In 2020, electric vehicles (EVs) represented almost five percent of all new car sales, and seven percent in 2021. By 2030, experts predict EVs will represent 48 percent of all new car sales.
EVs can help you save on fuel costs, lower routine maintenance and gain a positive company image. However, there’s still a lot of mystery surrounding the basics of EV fleets, which can be a barrier to adopting them. These frequently asked questions and their answers will help you feel more prepared to electrify your fleet.
1. What are electric vehicles?
Electric vehicles are vehicles powered either partially or completely by electric power. Instead of using gas for power, electric vehicles are recharged. EVs encompass both hybrid electric vehicles (HEVs), plug-in hybrid electric vehicles (PHEVs), and battery electric vehicles (BEVs).

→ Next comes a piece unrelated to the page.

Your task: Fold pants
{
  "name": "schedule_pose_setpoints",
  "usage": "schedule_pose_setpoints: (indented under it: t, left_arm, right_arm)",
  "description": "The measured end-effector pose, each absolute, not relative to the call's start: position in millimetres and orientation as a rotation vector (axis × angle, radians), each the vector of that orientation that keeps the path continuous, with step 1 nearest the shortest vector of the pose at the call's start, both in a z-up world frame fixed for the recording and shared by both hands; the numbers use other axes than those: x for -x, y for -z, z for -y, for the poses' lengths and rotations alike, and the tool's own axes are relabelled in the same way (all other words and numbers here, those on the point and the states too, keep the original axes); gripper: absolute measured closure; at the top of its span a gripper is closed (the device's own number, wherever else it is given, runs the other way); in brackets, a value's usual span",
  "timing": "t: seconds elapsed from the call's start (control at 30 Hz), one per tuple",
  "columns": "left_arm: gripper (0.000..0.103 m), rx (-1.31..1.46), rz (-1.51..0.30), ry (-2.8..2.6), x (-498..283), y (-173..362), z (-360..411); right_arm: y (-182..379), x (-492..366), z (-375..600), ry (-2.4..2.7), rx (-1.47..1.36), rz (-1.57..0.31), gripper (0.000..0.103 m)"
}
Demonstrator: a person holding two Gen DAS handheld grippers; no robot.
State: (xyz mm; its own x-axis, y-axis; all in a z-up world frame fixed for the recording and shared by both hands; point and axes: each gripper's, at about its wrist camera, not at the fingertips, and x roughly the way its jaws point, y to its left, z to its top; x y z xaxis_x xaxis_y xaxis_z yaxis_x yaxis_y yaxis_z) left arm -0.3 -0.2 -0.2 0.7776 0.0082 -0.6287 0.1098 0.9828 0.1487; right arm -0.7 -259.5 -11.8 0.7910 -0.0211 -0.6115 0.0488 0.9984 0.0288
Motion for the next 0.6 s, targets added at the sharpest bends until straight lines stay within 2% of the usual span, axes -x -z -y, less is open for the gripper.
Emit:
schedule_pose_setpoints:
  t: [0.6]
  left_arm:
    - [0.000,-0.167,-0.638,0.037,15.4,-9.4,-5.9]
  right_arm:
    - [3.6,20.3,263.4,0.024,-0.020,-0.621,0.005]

2. What are hybrid electric vehicles?
Hybrid electric vehicles are powered by both a battery and gasoline. An HEV (also known as a conventional hybrid) uses gasoline engines and regenerative braking to keep their smaller batteries charged. You don’t have to plug in a conventional hybrid to operate the vehicle.
Plug-in hybrid electric vehicles, or PHEVs, are powered in part by gasoline, but they also have larger batteries that need to be plugged in for power. The ability to charge batteries in advance helps PHEVs drive on pure electric power without burning any fuel.
3. How many electric vehicles are in the U.S.?
More than 1.3 million vehicles on the road in the U.S. were BEVs as of the end of 2020. As of 2019, just under 5.4 million HEVs had been sold in the U.S., comprising 1.6 percent of all new light-duty vehicle sales between 1999 and 2019.
4. What are some important acronyms to know about electric vehicles?
In addition to EV, BEV, HEV and PHEV (mentioned above), here are some other acronyms that can be helpful when discussing electric vehicles:
- ICE - Internal combustion engine, which is how conventional non-EV cars are powered.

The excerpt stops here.